Gracie’s Night: A Hanukkah Story by Lynn Taylor Gordon, Illustrated by Laura Brown, © 2013 Cookie & Nudge Books, , ISBN 978-0-9857353-2-6, 30 pages, $8.95
By Donald H. Harrison
SAN DIEGO—In this beautifully illustrated story, Gracie lives in New York City with her father, who is a hard-working bus driver, and their dog, cat and goldfish. There is a mezuzah on their door, and an old photo on the wall of Gracie and her dad with the mother who apparently has died. The ceiling leaks, the furniture is worn, and although Gracie’s father works so very hard, there is no money for luxuries. However, there is plenty of love.
In couplets, the story is told of how Gracie gets a job at Macy’s so that she can have enough money to buy her father some presents. Like her father, she works very hard. In time for Chanukah, she is able to buy for him eight items of warm clothing. Walking home, she sees a homeless man sleeping in a cardboard box. He has holes in his shoes and his socks, and his coat clearly is too thin to protect him against the bitter cold night. Gracie decides to leave all the presents she has purchased for her father alongside the man’s fragile shelter. She walks away as the man still sleeps.
Afterwards, we see Gracie, her father and her pets celebrating Chanukah without the presents she had intended to give, and yet with wonderful gifts. She had re-finished for her father a frame for one of his treasured family photos. And he bestowed upon her wonderful validation for creating a miracle for the homeless man who never will know who she is.

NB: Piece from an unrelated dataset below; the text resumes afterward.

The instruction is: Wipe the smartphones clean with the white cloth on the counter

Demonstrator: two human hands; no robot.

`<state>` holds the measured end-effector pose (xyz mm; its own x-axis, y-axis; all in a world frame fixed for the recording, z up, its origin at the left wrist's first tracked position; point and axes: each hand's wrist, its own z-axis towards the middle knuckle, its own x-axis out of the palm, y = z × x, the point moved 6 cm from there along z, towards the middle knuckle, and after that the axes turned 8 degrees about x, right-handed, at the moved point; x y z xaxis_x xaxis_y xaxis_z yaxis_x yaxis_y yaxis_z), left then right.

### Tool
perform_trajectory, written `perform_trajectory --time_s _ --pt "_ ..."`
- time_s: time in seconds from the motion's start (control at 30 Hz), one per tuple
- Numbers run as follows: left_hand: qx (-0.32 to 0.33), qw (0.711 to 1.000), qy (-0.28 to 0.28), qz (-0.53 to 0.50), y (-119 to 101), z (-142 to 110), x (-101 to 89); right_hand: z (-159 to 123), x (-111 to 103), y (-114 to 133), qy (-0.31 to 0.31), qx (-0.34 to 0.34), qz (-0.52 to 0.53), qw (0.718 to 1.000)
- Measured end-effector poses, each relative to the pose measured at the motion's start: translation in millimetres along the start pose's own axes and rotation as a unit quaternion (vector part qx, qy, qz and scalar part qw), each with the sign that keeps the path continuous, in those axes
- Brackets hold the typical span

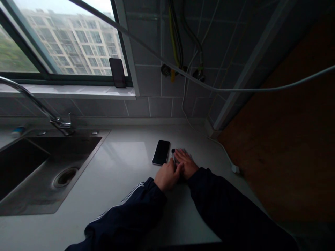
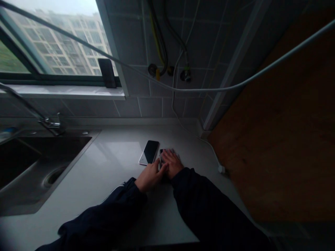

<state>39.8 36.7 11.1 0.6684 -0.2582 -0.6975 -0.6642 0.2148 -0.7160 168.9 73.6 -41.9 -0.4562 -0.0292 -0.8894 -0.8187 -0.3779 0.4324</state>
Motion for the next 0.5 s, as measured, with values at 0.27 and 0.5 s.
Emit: perform_trajectory --time_s 0.27,0.5 --pt "0.137 0.987 -0.086 0.019 4.5 1.4 -39.0 -3.5 -9.4 10.0 -0.034 -0.004 0.012 0.999" --pt "0.236 0.902 -0.334 0.140 28.0 51.0 -197.6 -7.3 -10.6 16.2 -0.045 0.003 -0.001 0.999"
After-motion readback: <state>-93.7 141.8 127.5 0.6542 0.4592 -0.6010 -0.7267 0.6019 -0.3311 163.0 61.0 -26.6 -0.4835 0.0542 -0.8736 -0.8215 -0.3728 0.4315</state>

The book urges children to set aside one Chanukah present (not all eight) for a child less fortunate then themselves, while also teaching what Maimonides has taught our people in the past, that charity given willingly, anonymously, and to someone we don’t even know, is a deed that occupies one of the highest rungs of the Tzedakah ladder.
This book is a PJ Library selection, so it may already have arrived in the mailboxes of the parents of many pre-school and elementary school children. But if that special child in your life hasn’t received it, it may be well worth the price to provide that boy or girl with the story of Gracie’s good example.